Select from the records below every line that has the word "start" in it.

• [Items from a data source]
====================
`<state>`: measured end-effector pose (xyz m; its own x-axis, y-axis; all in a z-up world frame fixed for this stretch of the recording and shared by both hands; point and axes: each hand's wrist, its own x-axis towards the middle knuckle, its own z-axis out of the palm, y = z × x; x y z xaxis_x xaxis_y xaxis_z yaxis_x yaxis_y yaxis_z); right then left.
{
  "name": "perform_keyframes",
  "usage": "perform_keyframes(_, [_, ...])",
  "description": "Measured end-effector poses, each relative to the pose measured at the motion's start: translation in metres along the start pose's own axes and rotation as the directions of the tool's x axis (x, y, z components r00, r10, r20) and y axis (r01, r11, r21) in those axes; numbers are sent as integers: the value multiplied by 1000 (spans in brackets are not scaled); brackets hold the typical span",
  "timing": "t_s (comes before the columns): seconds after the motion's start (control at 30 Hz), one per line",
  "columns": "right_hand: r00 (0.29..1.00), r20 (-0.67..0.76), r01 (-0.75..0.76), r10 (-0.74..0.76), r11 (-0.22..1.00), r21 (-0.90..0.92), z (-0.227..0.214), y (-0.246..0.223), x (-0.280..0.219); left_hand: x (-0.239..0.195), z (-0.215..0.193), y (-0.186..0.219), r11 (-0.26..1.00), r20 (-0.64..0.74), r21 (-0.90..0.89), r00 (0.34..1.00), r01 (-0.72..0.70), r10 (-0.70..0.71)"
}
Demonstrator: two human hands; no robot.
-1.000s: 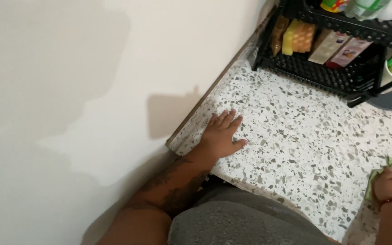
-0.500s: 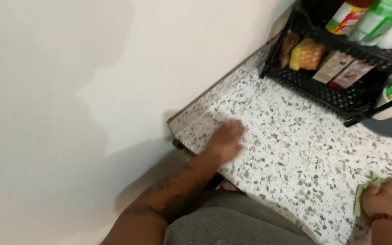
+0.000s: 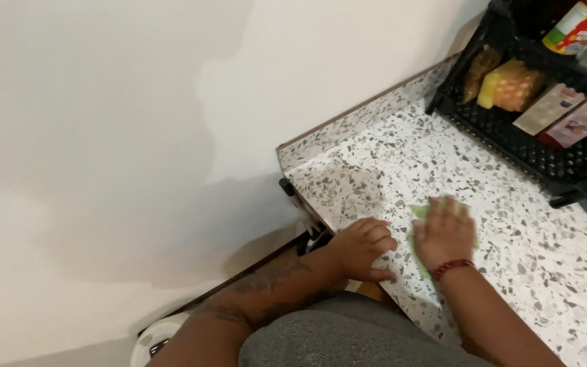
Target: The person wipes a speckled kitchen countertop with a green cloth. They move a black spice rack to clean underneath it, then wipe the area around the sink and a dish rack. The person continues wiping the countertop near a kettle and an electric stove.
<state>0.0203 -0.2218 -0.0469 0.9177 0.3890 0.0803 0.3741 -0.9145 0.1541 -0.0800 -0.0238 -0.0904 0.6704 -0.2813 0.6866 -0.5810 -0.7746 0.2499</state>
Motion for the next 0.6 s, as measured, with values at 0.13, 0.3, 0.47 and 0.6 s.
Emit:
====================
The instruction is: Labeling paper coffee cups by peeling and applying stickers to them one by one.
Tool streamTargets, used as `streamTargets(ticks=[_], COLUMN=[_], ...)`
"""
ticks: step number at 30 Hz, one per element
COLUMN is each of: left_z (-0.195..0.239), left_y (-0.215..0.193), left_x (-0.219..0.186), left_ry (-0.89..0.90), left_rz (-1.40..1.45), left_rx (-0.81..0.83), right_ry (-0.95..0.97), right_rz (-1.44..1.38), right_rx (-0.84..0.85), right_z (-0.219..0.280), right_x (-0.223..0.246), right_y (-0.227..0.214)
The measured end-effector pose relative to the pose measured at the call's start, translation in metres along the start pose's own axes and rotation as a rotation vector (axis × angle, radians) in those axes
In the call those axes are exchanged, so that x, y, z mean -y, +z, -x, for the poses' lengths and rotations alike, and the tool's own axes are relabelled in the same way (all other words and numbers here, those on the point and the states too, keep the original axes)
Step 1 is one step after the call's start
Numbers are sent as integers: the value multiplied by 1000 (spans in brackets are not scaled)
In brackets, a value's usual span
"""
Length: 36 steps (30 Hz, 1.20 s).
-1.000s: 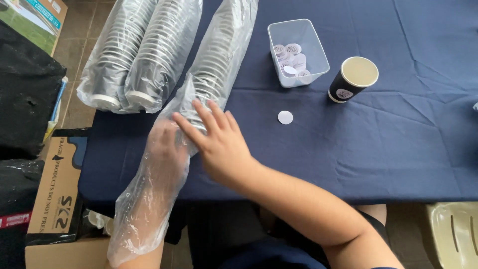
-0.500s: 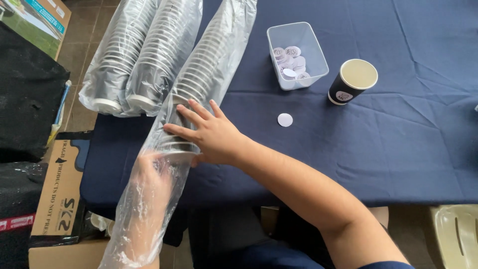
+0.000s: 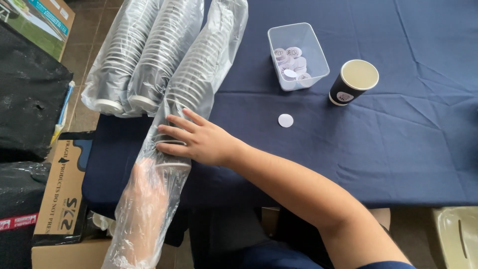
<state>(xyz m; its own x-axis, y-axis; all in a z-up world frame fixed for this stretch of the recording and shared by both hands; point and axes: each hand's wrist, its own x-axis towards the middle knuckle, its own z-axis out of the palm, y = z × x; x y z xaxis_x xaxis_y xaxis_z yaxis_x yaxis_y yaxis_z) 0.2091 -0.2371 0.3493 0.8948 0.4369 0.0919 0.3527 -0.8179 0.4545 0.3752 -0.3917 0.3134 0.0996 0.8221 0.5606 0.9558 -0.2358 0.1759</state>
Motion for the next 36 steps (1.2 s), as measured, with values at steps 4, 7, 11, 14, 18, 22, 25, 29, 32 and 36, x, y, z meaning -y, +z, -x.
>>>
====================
• [Finished task]
  "description": "Measured end-effector poses, each relative to the pose measured at the motion's start: translation in metres along the start pose's own axes and rotation as the directions of the tool's x axis (x, y, z components r00, r10, r20) and y axis (r01, r11, r21) in those axes; numbers are sent as integers: the value multiplied by 1000 (spans in brackets are not scaled); brackets hold the typical span",
  "timing": "t_s (comes before the columns): seconds after the motion's start (control at 30 Hz), one per line",
The measured end-effector pose relative to the pose measured at the call's start, translation in metres along the start pose's own axes and rotation as a rotation vector (axis × angle, radians) in those axes
Step 1 is one step after the call's start

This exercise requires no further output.